[2129] in linux-net channel archive
Reliability testing of 1.3.7x
daemon@ATHENA.MIT.EDU (Paul Gortmaker)
Sun Mar 17 00:34:59 1996
From: Paul Gortmaker <gpg109@rsphy1.anu.edu.au>
To: linux-net@vger.rutgers.edu
Date: Sun, 17 Mar 1996 16:30:08 +1100 (EST)
Here are some things I observed while doing durability testing on 1.3.74
(plus the one line removed from skb_clone() fix) made with gcc-2.5.8
1) IP fragment reassembly:
Given a typical 4MB (or less) machine, the memory fragmentation
even directly after boot is enough to make > 20k dev_alloc_skb requests
fail. What this means is that some jerk doing "ping -s 30000 linux_box"

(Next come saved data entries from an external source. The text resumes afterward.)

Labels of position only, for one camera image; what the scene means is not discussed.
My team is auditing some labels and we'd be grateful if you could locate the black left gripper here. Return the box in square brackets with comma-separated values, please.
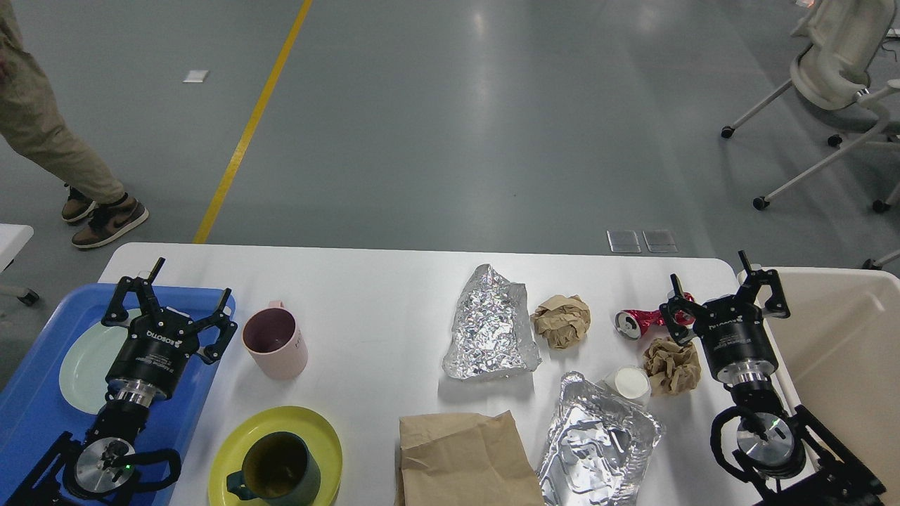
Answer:
[101, 257, 238, 402]

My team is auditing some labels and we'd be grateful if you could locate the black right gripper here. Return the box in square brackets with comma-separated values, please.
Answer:
[659, 250, 791, 384]

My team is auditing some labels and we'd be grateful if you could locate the pink mug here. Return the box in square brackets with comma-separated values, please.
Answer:
[242, 300, 309, 381]

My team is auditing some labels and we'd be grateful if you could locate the dark teal mug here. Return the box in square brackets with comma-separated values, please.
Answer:
[225, 432, 322, 505]

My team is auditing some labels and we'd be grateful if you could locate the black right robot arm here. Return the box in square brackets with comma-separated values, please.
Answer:
[659, 251, 886, 505]

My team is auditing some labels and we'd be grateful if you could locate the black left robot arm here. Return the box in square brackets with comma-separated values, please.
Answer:
[8, 257, 238, 505]

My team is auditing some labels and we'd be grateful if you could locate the crumpled brown paper wad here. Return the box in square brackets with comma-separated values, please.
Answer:
[643, 337, 702, 397]

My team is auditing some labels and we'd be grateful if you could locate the pale green plate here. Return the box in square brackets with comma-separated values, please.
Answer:
[58, 323, 129, 415]

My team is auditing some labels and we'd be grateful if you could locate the floor outlet plate right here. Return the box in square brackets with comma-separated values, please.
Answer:
[643, 228, 679, 254]

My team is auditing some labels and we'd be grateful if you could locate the floor outlet plate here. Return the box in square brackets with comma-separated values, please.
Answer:
[607, 230, 642, 255]
[643, 228, 679, 254]

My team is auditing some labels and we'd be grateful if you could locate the crushed red can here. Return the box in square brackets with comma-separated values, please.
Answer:
[616, 292, 695, 340]

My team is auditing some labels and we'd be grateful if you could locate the beige plastic bin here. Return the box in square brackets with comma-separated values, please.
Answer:
[767, 266, 899, 505]

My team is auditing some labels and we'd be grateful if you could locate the white paper cup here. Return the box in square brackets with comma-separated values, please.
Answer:
[603, 366, 652, 406]

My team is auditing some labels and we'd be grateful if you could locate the floor outlet plate left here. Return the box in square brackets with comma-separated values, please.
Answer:
[607, 230, 642, 255]

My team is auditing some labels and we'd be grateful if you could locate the crumpled brown paper ball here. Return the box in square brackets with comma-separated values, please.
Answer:
[530, 294, 591, 350]

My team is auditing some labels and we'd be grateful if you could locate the white side table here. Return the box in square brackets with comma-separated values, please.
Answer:
[1, 223, 41, 306]

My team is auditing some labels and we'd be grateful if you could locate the aluminium foil tray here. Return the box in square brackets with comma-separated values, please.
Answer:
[536, 371, 666, 505]

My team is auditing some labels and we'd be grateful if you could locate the yellow plate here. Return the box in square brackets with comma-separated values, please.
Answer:
[207, 406, 343, 505]

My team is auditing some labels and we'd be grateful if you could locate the crumpled aluminium foil sheet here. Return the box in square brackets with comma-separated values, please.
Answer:
[442, 264, 542, 381]

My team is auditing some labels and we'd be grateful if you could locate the person in khaki trousers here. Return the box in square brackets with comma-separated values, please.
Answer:
[1, 1, 149, 249]

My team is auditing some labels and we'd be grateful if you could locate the white office chair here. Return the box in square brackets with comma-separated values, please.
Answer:
[721, 1, 898, 210]

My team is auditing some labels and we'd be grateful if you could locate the brown paper bag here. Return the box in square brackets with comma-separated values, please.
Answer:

will cause your console and system logs to fill with messages like
IP: queue_glue: no memory for gluing queue XXXXXXX
After a bit of use on >= 8MB machines, you have enough memory
fragmentation to end up seeing the exact same problem.
The easy fix is just to silently drop the queue on the floor, instead
of moaning about it. Or at least make it a KERN_DEBUG .
2) IP evictor panic:
After spamming a freshly booted box with spurts of IP frags,
I have seen the following panic:
ip_evictor: memcount
shortly after boot. Ugh. Doesn't happen every time, but it has indeed
happened. What this means is that there were in excess of 256kB of
fragments floating around, but at that instant when ip_evictor
got called, ipqueue (which is the head of the linked list) was NULL.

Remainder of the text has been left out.